* **TASK GOAL**: For the listing below, print exactly the lines from the line with "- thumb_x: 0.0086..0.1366" to the line with "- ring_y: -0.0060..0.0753", both included, and nothing beyond them.

=-=-=

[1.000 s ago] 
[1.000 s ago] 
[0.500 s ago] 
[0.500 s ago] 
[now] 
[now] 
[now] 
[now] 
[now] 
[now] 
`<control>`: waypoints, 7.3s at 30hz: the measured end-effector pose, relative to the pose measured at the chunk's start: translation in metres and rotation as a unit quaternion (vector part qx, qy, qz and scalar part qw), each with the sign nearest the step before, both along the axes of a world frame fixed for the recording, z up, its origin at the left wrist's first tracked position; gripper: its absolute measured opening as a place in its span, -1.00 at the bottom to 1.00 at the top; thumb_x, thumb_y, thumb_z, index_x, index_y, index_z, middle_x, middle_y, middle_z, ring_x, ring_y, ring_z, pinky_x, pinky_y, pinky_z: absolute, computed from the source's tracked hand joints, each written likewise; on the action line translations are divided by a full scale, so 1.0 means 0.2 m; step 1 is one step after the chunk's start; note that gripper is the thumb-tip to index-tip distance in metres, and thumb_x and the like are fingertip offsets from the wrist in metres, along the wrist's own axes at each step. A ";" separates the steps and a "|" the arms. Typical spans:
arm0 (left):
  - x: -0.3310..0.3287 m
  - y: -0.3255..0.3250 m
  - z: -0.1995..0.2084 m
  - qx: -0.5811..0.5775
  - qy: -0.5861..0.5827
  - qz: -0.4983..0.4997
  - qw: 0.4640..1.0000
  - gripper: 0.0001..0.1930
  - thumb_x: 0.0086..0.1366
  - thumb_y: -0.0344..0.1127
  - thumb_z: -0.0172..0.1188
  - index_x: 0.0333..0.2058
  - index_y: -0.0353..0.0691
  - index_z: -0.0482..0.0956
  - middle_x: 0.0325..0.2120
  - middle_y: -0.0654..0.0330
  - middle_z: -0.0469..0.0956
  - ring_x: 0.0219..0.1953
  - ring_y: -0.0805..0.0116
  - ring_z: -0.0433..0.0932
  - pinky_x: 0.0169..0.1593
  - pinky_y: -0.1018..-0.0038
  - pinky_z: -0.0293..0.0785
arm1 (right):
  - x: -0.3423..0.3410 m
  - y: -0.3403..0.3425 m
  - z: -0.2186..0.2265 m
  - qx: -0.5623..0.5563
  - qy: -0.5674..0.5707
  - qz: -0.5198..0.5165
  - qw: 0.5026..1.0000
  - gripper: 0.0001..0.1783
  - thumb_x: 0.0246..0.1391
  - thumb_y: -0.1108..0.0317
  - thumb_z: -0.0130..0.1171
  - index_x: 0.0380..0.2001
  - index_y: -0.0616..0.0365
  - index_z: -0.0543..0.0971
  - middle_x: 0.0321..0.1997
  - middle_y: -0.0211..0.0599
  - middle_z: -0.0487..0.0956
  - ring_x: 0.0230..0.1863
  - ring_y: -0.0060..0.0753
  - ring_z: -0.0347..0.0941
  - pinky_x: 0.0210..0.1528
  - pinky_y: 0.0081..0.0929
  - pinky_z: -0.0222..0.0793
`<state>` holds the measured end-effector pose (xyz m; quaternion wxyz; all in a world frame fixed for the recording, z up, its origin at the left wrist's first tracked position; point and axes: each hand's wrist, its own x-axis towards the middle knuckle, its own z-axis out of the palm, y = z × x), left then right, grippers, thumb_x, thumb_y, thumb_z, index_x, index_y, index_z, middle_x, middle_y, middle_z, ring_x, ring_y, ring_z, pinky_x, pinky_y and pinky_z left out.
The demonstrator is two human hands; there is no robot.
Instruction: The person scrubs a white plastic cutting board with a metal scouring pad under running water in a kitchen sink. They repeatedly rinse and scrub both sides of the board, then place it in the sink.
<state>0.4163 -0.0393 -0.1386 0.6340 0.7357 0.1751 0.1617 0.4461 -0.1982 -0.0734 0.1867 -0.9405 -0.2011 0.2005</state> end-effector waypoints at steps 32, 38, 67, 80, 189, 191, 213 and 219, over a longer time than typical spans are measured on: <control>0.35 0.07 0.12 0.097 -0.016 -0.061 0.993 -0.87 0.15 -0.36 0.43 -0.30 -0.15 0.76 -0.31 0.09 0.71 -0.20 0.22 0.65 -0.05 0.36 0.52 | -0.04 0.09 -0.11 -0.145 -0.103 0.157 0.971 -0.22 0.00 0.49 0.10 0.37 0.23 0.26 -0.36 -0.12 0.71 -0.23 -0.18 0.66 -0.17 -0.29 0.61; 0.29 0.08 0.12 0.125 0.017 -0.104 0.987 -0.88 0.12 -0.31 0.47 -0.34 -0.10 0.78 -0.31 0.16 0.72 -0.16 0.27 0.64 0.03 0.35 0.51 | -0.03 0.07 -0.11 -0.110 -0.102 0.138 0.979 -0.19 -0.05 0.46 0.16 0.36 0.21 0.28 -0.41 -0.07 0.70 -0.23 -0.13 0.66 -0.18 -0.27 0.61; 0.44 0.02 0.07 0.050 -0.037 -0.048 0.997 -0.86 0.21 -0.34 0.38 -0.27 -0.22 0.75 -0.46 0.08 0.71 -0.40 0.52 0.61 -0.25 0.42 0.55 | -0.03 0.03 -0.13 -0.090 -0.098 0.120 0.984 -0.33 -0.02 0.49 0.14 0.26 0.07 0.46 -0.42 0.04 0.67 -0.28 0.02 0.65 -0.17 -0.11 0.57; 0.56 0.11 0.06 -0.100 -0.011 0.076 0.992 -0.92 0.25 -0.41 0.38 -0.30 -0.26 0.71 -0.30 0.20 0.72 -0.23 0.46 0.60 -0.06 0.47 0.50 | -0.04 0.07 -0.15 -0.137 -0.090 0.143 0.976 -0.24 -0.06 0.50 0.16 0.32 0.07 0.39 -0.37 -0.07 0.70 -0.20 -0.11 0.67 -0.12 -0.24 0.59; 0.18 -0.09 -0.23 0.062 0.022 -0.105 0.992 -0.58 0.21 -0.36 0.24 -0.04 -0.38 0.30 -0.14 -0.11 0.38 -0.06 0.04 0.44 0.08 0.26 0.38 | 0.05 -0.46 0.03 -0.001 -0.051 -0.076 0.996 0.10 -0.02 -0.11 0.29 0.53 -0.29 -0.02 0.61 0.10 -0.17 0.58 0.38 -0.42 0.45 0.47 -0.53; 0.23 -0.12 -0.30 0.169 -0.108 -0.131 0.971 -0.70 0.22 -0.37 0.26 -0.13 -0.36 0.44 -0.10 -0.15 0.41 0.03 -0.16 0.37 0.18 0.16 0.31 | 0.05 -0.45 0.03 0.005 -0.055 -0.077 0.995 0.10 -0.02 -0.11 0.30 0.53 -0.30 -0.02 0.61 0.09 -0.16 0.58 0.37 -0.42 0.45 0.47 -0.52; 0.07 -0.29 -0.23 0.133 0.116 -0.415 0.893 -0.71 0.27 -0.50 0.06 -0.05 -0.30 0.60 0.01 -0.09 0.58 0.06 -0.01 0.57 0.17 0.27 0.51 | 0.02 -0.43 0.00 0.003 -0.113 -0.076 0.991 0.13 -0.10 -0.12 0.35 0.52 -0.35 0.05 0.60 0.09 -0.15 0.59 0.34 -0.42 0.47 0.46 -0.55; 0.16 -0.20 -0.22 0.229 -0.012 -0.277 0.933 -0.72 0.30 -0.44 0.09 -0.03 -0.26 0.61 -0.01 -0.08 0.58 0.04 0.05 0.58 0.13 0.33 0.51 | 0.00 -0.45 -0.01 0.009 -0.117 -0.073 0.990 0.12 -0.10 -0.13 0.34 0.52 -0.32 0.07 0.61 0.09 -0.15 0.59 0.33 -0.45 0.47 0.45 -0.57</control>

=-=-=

* **SOLUTION**:
  - thumb_x: 0.0086..0.1366
  - thumb_y: -0.0344..0.1127
  - thumb_z: -0.0172..0.1188
  - index_x: 0.0333..0.2058
  - index_y: -0.0353..0.0691
  - index_z: -0.0482..0.0956
  - middle_x: 0.0325..0.2120
  - middle_y: -0.0654..0.0330
  - middle_z: -0.0469..0.0956
  - ring_x: 0.0219..0.1953
  - ring_y: -0.0805..0.0116
  - ring_z: -0.0433..0.0932
  - pinky_x: 0.0169..0.1593
  - pinky_y: -0.1018..-0.0038
  - pinky_z: -0.0293..0.0785
arm1 (right):
  - x: -0.3423..0.3410 m
  - y: -0.3403..0.3425 m
  - z: -0.2186..0.2265 m
  - qx: -0.5623..0.5563
  - qy: -0.5674..0.5707
  - qz: -0.5198..0.5165
  - qw: 0.5026..1.0000
  - gripper: 0.0001..0.1783
  - thumb_x: 0.0246..0.1391
  - thumb_y: -0.1108..0.0317
  - thumb_z: -0.0130..0.1171
  - index_x: 0.0380..0.2001
  - index_y: -0.0616..0.0365
  - index_z: -0.0543..0.0971
  - middle_x: 0.0321..0.1997
  - middle_y: -0.0211..0.0599
  - middle_z: -0.0487..0.0956
  - ring_x: 0.0230..0.1863
  - ring_y: -0.0060..0.0753

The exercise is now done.